Activity:
Would you please restate all of the entries exactly, apart from the pictures?

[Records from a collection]
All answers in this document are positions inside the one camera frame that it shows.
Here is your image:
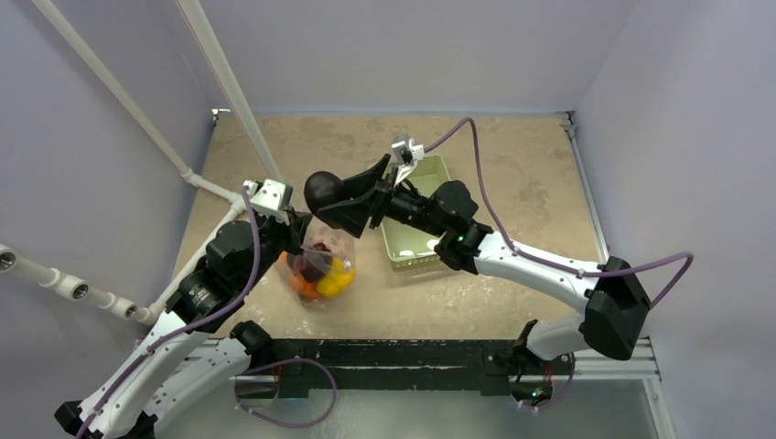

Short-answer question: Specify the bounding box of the clear pink zip bag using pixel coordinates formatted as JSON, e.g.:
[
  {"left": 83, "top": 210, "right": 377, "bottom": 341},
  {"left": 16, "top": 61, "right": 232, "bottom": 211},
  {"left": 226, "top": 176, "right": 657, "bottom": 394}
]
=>
[{"left": 275, "top": 218, "right": 357, "bottom": 311}]

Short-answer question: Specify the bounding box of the orange fruit toy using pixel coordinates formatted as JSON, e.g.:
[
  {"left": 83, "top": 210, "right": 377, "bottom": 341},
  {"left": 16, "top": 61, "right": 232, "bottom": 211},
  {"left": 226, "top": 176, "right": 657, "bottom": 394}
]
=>
[{"left": 287, "top": 275, "right": 321, "bottom": 302}]

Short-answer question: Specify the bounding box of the aluminium frame rail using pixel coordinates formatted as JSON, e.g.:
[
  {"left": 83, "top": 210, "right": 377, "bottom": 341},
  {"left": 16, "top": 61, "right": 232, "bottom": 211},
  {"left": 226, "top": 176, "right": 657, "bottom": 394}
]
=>
[{"left": 557, "top": 110, "right": 677, "bottom": 439}]

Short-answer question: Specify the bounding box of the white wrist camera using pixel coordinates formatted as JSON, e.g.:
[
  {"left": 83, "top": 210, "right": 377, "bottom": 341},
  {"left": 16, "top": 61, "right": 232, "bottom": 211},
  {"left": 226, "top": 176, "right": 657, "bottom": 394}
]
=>
[
  {"left": 243, "top": 179, "right": 293, "bottom": 225},
  {"left": 390, "top": 134, "right": 426, "bottom": 187}
]

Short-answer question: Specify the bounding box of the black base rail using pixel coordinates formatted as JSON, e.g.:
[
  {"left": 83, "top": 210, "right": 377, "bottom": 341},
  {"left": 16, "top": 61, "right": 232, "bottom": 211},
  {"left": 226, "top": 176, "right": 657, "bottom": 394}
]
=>
[{"left": 245, "top": 338, "right": 572, "bottom": 401}]

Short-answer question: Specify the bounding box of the dark mangosteen toy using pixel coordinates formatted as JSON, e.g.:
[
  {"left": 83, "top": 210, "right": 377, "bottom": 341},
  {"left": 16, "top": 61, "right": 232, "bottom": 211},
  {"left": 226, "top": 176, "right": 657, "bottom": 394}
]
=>
[{"left": 310, "top": 241, "right": 334, "bottom": 256}]

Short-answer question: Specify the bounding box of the purple eggplant toy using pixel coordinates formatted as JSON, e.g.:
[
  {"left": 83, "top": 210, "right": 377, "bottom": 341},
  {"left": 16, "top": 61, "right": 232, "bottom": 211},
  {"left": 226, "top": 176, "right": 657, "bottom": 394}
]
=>
[{"left": 304, "top": 171, "right": 350, "bottom": 214}]

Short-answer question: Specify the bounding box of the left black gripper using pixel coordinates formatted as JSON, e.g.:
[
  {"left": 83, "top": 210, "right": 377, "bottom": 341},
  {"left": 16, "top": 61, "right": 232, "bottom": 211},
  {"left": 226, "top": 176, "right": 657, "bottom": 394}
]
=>
[{"left": 239, "top": 203, "right": 312, "bottom": 291}]

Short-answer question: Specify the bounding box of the yellow bell pepper toy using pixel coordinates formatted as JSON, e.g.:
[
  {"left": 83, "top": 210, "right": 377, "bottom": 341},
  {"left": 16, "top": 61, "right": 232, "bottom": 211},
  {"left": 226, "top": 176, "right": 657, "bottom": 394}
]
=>
[{"left": 317, "top": 257, "right": 356, "bottom": 299}]

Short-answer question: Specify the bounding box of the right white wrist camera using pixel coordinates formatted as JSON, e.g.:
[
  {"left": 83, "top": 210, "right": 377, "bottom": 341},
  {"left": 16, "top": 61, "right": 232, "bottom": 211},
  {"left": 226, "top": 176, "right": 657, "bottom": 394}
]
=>
[{"left": 390, "top": 134, "right": 426, "bottom": 187}]

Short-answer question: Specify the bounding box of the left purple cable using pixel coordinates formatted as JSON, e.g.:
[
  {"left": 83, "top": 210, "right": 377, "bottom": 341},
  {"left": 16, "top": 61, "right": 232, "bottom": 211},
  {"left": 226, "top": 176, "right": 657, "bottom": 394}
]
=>
[{"left": 73, "top": 185, "right": 263, "bottom": 439}]

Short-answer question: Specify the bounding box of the light green plastic basket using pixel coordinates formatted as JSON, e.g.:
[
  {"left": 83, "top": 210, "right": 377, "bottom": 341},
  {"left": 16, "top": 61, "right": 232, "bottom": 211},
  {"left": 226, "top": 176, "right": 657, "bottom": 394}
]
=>
[{"left": 380, "top": 155, "right": 450, "bottom": 273}]

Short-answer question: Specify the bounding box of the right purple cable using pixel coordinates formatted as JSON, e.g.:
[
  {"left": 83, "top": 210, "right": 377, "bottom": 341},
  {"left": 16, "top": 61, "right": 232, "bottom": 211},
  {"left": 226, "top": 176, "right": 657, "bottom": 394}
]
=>
[{"left": 423, "top": 117, "right": 695, "bottom": 310}]

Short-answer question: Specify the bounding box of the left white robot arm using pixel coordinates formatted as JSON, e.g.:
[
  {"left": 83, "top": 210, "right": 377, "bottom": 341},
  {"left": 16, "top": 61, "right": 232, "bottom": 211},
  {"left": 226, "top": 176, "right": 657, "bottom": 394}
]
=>
[{"left": 55, "top": 212, "right": 312, "bottom": 438}]

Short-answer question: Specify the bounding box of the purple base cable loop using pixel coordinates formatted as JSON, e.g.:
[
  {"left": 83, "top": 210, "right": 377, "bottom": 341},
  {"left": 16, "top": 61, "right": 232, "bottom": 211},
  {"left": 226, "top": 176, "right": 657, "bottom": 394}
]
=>
[{"left": 233, "top": 359, "right": 337, "bottom": 430}]

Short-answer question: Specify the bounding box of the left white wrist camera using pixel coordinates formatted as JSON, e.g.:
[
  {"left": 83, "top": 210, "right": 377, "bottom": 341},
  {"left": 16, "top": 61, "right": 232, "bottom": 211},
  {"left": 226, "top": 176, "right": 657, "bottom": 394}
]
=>
[{"left": 243, "top": 179, "right": 293, "bottom": 225}]

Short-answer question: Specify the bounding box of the white PVC pipe frame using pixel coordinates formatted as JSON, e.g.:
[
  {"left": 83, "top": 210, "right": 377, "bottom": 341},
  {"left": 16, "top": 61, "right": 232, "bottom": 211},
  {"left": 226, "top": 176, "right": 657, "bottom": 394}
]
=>
[{"left": 0, "top": 0, "right": 285, "bottom": 325}]

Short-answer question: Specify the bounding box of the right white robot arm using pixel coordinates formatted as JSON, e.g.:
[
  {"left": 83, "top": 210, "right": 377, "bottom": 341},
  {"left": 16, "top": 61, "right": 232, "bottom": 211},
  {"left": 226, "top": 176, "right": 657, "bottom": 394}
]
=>
[{"left": 304, "top": 156, "right": 652, "bottom": 372}]

Solution:
All answers in this document are positions inside the one camera frame that it shows.
Here is your image:

Short-answer question: Specify the bounding box of the clear pink zip bag using pixel coordinates formatted as JSON, e.g.:
[
  {"left": 83, "top": 210, "right": 377, "bottom": 341},
  {"left": 16, "top": 61, "right": 232, "bottom": 211},
  {"left": 226, "top": 176, "right": 657, "bottom": 394}
]
=>
[{"left": 275, "top": 218, "right": 357, "bottom": 311}]

Short-answer question: Specify the bounding box of the orange fruit toy using pixel coordinates formatted as JSON, e.g.:
[
  {"left": 83, "top": 210, "right": 377, "bottom": 341},
  {"left": 16, "top": 61, "right": 232, "bottom": 211},
  {"left": 226, "top": 176, "right": 657, "bottom": 394}
]
=>
[{"left": 287, "top": 275, "right": 321, "bottom": 302}]

Short-answer question: Specify the bounding box of the aluminium frame rail using pixel coordinates formatted as JSON, e.g.:
[
  {"left": 83, "top": 210, "right": 377, "bottom": 341},
  {"left": 16, "top": 61, "right": 232, "bottom": 211},
  {"left": 226, "top": 176, "right": 657, "bottom": 394}
]
=>
[{"left": 557, "top": 110, "right": 677, "bottom": 439}]

Short-answer question: Specify the bounding box of the white wrist camera using pixel coordinates formatted as JSON, e.g.:
[
  {"left": 83, "top": 210, "right": 377, "bottom": 341},
  {"left": 16, "top": 61, "right": 232, "bottom": 211},
  {"left": 226, "top": 176, "right": 657, "bottom": 394}
]
=>
[
  {"left": 243, "top": 179, "right": 293, "bottom": 225},
  {"left": 390, "top": 134, "right": 426, "bottom": 187}
]

Short-answer question: Specify the bounding box of the black base rail using pixel coordinates formatted as JSON, e.g.:
[
  {"left": 83, "top": 210, "right": 377, "bottom": 341},
  {"left": 16, "top": 61, "right": 232, "bottom": 211},
  {"left": 226, "top": 176, "right": 657, "bottom": 394}
]
=>
[{"left": 245, "top": 338, "right": 572, "bottom": 401}]

Short-answer question: Specify the bounding box of the dark mangosteen toy using pixel coordinates formatted as JSON, e.g.:
[
  {"left": 83, "top": 210, "right": 377, "bottom": 341},
  {"left": 16, "top": 61, "right": 232, "bottom": 211},
  {"left": 226, "top": 176, "right": 657, "bottom": 394}
]
=>
[{"left": 310, "top": 241, "right": 334, "bottom": 256}]

Short-answer question: Specify the bounding box of the purple eggplant toy using pixel coordinates formatted as JSON, e.g.:
[
  {"left": 83, "top": 210, "right": 377, "bottom": 341},
  {"left": 16, "top": 61, "right": 232, "bottom": 211},
  {"left": 226, "top": 176, "right": 657, "bottom": 394}
]
=>
[{"left": 304, "top": 171, "right": 350, "bottom": 214}]

Short-answer question: Specify the bounding box of the left black gripper using pixel coordinates formatted as JSON, e.g.:
[
  {"left": 83, "top": 210, "right": 377, "bottom": 341},
  {"left": 16, "top": 61, "right": 232, "bottom": 211},
  {"left": 226, "top": 176, "right": 657, "bottom": 394}
]
=>
[{"left": 239, "top": 203, "right": 312, "bottom": 291}]

Short-answer question: Specify the bounding box of the yellow bell pepper toy using pixel coordinates formatted as JSON, e.g.:
[
  {"left": 83, "top": 210, "right": 377, "bottom": 341},
  {"left": 16, "top": 61, "right": 232, "bottom": 211},
  {"left": 226, "top": 176, "right": 657, "bottom": 394}
]
=>
[{"left": 317, "top": 257, "right": 356, "bottom": 299}]

Short-answer question: Specify the bounding box of the right white wrist camera using pixel coordinates formatted as JSON, e.g.:
[
  {"left": 83, "top": 210, "right": 377, "bottom": 341},
  {"left": 16, "top": 61, "right": 232, "bottom": 211},
  {"left": 226, "top": 176, "right": 657, "bottom": 394}
]
=>
[{"left": 390, "top": 134, "right": 426, "bottom": 187}]

Short-answer question: Specify the bounding box of the left purple cable using pixel coordinates formatted as JSON, e.g.:
[
  {"left": 83, "top": 210, "right": 377, "bottom": 341},
  {"left": 16, "top": 61, "right": 232, "bottom": 211},
  {"left": 226, "top": 176, "right": 657, "bottom": 394}
]
=>
[{"left": 73, "top": 185, "right": 263, "bottom": 439}]

Short-answer question: Specify the bounding box of the light green plastic basket using pixel coordinates formatted as JSON, e.g.:
[
  {"left": 83, "top": 210, "right": 377, "bottom": 341},
  {"left": 16, "top": 61, "right": 232, "bottom": 211},
  {"left": 226, "top": 176, "right": 657, "bottom": 394}
]
=>
[{"left": 380, "top": 155, "right": 450, "bottom": 273}]

Short-answer question: Specify the bounding box of the right purple cable using pixel coordinates formatted as JSON, e.g.:
[
  {"left": 83, "top": 210, "right": 377, "bottom": 341},
  {"left": 16, "top": 61, "right": 232, "bottom": 211},
  {"left": 226, "top": 176, "right": 657, "bottom": 394}
]
=>
[{"left": 423, "top": 117, "right": 695, "bottom": 310}]

Short-answer question: Specify the bounding box of the left white robot arm using pixel coordinates formatted as JSON, e.g.:
[
  {"left": 83, "top": 210, "right": 377, "bottom": 341},
  {"left": 16, "top": 61, "right": 232, "bottom": 211},
  {"left": 226, "top": 176, "right": 657, "bottom": 394}
]
=>
[{"left": 55, "top": 212, "right": 312, "bottom": 438}]

Short-answer question: Specify the bounding box of the purple base cable loop using pixel coordinates formatted as JSON, e.g.:
[
  {"left": 83, "top": 210, "right": 377, "bottom": 341},
  {"left": 16, "top": 61, "right": 232, "bottom": 211},
  {"left": 226, "top": 176, "right": 657, "bottom": 394}
]
=>
[{"left": 233, "top": 359, "right": 337, "bottom": 430}]

Short-answer question: Specify the bounding box of the left white wrist camera using pixel coordinates formatted as JSON, e.g.:
[
  {"left": 83, "top": 210, "right": 377, "bottom": 341},
  {"left": 16, "top": 61, "right": 232, "bottom": 211},
  {"left": 226, "top": 176, "right": 657, "bottom": 394}
]
=>
[{"left": 243, "top": 179, "right": 293, "bottom": 225}]

Short-answer question: Specify the bounding box of the white PVC pipe frame using pixel coordinates formatted as JSON, e.g.:
[
  {"left": 83, "top": 210, "right": 377, "bottom": 341},
  {"left": 16, "top": 61, "right": 232, "bottom": 211},
  {"left": 226, "top": 176, "right": 657, "bottom": 394}
]
=>
[{"left": 0, "top": 0, "right": 285, "bottom": 325}]

Short-answer question: Specify the bounding box of the right white robot arm using pixel coordinates formatted as JSON, e.g.:
[
  {"left": 83, "top": 210, "right": 377, "bottom": 341},
  {"left": 16, "top": 61, "right": 232, "bottom": 211},
  {"left": 226, "top": 176, "right": 657, "bottom": 394}
]
=>
[{"left": 304, "top": 156, "right": 652, "bottom": 372}]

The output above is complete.